DATA TO PROCESS: Begin

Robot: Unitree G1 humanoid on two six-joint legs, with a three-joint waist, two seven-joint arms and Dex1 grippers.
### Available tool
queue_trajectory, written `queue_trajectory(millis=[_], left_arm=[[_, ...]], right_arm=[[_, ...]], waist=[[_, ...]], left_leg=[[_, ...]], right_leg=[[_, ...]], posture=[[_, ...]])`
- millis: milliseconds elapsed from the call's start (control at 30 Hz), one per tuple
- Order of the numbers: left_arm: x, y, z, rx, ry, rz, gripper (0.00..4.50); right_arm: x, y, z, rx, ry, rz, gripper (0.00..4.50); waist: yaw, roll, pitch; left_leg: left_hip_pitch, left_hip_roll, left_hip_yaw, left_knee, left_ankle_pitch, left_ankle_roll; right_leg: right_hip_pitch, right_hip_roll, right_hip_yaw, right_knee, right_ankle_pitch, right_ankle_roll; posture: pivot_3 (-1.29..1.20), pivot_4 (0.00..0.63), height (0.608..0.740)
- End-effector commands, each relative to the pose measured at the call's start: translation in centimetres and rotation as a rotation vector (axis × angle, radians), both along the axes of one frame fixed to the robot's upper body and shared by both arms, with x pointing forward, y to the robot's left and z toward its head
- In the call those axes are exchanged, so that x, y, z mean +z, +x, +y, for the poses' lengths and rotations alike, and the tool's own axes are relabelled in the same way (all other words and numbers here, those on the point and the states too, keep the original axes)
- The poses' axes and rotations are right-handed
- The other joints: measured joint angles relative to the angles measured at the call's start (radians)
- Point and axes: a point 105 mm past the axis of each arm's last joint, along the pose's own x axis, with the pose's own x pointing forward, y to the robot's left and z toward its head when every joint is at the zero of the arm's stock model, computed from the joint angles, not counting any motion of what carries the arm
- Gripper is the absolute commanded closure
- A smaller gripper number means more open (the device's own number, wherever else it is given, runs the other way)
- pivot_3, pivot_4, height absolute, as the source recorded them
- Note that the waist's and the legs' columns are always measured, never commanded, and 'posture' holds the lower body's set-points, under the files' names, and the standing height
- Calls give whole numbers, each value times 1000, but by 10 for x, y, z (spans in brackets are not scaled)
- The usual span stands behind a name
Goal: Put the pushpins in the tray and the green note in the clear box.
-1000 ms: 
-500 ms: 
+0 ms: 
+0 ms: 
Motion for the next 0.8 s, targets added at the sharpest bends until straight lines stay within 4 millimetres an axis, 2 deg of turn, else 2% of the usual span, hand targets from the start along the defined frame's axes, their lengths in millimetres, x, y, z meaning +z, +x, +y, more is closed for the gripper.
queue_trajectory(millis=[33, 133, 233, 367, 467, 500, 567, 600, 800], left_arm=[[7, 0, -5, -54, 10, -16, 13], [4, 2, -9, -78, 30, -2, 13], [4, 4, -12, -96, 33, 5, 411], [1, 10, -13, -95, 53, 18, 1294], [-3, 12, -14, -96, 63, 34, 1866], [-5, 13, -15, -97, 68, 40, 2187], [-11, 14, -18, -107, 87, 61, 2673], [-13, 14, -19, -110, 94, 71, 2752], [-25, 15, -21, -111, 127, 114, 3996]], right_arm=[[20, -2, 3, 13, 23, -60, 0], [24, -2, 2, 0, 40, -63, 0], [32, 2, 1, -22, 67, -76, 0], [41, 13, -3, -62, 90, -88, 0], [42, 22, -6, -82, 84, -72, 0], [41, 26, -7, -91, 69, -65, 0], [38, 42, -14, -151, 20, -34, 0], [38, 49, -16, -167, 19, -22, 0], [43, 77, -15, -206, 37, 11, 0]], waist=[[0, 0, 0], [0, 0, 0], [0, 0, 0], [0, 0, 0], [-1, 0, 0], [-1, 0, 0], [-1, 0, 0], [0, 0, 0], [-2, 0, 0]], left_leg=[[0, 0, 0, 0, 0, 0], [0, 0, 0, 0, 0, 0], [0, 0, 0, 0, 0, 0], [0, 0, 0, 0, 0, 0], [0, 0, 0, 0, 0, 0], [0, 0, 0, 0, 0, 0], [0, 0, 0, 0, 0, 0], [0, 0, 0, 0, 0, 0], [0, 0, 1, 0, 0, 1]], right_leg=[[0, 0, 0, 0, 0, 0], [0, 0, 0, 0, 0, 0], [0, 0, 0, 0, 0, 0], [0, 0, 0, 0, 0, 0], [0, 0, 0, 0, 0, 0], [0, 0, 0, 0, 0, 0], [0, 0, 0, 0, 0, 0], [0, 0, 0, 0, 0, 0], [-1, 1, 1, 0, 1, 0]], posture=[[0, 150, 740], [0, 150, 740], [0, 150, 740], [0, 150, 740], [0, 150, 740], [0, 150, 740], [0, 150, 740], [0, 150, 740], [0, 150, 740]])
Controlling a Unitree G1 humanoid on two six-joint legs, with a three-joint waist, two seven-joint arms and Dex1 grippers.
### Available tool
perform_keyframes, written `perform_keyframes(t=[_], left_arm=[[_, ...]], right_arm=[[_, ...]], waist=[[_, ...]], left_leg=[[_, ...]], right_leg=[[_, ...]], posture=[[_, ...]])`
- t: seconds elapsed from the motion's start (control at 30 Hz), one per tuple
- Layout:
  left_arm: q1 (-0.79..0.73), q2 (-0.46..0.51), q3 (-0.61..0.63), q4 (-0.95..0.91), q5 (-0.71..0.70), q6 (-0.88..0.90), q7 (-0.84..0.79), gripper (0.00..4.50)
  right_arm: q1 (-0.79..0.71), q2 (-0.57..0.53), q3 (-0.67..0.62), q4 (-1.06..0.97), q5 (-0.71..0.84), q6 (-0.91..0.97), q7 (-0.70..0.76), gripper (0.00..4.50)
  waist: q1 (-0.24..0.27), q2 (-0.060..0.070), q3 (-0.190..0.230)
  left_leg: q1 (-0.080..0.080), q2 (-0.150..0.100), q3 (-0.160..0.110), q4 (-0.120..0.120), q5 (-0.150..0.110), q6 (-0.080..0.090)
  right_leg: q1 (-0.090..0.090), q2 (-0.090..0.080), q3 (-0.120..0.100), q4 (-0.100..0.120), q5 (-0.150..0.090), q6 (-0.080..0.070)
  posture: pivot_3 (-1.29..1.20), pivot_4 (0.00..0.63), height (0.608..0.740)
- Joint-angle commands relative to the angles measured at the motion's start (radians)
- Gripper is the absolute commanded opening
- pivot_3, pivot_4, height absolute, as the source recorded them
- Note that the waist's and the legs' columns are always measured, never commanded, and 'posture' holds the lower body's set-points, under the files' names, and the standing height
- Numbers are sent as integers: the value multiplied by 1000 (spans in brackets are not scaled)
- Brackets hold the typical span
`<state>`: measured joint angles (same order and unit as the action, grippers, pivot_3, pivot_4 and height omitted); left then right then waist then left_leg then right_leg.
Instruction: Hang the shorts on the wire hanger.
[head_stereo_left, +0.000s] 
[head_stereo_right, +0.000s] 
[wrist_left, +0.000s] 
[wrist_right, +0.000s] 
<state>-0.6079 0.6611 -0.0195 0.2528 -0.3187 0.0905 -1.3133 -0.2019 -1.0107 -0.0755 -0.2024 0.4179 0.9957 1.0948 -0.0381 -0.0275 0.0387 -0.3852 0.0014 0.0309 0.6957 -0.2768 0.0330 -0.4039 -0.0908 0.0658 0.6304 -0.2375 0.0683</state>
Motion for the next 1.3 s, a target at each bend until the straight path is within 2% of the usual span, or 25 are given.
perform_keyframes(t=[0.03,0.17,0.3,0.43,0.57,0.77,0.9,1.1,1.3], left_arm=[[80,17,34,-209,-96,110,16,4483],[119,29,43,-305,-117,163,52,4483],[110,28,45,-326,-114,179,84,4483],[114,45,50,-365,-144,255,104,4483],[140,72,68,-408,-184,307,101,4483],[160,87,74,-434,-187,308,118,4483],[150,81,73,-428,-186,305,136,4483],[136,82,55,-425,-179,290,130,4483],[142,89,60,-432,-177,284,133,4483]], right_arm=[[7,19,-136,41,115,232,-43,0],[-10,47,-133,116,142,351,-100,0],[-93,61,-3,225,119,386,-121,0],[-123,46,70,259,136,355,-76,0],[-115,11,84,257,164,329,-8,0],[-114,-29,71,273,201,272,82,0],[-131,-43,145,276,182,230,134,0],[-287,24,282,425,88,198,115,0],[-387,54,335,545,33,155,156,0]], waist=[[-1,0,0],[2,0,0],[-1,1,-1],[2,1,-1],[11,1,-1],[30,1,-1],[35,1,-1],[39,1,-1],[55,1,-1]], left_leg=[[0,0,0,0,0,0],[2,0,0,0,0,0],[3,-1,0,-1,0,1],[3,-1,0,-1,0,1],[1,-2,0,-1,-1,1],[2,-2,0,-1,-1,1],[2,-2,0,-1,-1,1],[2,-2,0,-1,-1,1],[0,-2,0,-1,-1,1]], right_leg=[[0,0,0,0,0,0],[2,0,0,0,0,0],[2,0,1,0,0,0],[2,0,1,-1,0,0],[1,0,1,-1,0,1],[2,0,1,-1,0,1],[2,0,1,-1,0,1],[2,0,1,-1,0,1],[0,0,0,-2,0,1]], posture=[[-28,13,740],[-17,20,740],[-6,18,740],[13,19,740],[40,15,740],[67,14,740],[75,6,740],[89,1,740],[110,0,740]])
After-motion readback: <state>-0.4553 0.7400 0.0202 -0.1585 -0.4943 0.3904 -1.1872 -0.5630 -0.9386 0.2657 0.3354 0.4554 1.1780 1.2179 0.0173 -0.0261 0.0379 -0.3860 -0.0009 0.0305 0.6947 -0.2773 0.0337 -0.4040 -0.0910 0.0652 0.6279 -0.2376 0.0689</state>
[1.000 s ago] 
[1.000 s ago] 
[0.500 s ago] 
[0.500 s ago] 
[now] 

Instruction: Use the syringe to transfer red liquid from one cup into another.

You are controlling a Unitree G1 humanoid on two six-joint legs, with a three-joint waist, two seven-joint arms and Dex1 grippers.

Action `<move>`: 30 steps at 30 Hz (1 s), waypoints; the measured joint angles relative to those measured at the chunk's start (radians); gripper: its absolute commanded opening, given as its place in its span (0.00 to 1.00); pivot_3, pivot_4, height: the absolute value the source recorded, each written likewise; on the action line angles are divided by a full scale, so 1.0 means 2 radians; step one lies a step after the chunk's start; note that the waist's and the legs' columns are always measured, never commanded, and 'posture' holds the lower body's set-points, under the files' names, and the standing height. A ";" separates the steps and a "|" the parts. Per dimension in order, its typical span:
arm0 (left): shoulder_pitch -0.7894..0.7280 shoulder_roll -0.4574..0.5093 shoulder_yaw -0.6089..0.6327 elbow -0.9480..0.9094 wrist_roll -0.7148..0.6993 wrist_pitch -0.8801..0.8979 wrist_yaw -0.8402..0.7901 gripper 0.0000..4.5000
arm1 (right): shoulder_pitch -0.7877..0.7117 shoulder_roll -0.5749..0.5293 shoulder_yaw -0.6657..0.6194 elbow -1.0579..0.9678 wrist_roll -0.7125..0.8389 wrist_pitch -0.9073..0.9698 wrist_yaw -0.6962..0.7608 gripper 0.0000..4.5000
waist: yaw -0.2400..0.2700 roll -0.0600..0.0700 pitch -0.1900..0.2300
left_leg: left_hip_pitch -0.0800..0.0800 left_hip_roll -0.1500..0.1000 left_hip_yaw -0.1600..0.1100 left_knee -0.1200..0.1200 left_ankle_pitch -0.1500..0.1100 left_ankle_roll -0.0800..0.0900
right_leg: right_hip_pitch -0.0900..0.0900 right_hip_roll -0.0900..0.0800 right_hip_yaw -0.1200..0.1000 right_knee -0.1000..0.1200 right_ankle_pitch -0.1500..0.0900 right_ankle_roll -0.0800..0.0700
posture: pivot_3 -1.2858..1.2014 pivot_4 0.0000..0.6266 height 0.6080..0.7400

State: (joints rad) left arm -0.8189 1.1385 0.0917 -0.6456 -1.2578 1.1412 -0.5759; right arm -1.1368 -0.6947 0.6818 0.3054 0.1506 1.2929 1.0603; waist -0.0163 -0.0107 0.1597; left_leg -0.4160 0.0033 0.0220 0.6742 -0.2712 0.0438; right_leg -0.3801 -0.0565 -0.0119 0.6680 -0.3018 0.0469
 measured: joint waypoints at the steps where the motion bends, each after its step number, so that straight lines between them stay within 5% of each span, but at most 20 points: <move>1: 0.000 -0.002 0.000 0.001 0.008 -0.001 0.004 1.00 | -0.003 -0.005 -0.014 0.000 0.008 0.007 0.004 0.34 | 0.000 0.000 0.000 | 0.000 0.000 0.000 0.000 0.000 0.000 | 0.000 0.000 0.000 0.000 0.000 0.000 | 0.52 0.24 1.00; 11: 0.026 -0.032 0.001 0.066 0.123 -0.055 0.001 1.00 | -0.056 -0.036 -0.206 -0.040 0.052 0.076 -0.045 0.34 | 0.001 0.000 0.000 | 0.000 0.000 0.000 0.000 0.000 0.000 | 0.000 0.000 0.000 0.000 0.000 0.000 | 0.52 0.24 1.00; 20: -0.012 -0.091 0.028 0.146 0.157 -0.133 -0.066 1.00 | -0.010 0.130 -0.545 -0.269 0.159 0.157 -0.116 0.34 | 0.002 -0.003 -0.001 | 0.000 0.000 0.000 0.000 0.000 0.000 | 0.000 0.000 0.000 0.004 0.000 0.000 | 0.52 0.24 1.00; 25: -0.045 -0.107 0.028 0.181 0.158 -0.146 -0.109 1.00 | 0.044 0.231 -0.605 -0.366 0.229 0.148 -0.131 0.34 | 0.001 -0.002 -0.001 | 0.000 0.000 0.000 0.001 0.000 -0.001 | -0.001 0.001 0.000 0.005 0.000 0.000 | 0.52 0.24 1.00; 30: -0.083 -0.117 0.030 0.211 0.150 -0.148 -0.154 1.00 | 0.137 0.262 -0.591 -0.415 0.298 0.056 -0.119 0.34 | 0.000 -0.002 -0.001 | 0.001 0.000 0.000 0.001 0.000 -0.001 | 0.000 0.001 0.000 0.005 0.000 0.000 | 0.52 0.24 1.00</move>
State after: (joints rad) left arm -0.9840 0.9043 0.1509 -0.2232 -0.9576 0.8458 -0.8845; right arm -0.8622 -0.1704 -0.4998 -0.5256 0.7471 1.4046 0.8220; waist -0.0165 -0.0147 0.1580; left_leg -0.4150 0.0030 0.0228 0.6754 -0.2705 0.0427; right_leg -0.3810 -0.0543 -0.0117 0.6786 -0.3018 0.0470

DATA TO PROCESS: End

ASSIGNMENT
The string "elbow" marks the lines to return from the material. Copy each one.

ANSWER TO THIS EXERCISE
arm0 (left): shoulder_pitch -0.7894..0.7280 shoulder_roll -0.4574..0.5093 shoulder_yaw -0.6089..0.6327 elbow -0.9480..0.9094 wrist_roll -0.7148..0.6993 wrist_pitch -0.8801..0.8979 wrist_yaw -0.8402..0.7901 gripper 0.0000..4.5000
arm1 (right): shoulder_pitch -0.7877..0.7117 shoulder_roll -0.5749..0.5293 shoulder_yaw -0.6657..0.6194 elbow -1.0579..0.9678 wrist_roll -0.7125..0.8389 wrist_pitch -0.9073..0.9698 wrist_yaw -0.6962..0.7608 gripper 0.0000..4.5000

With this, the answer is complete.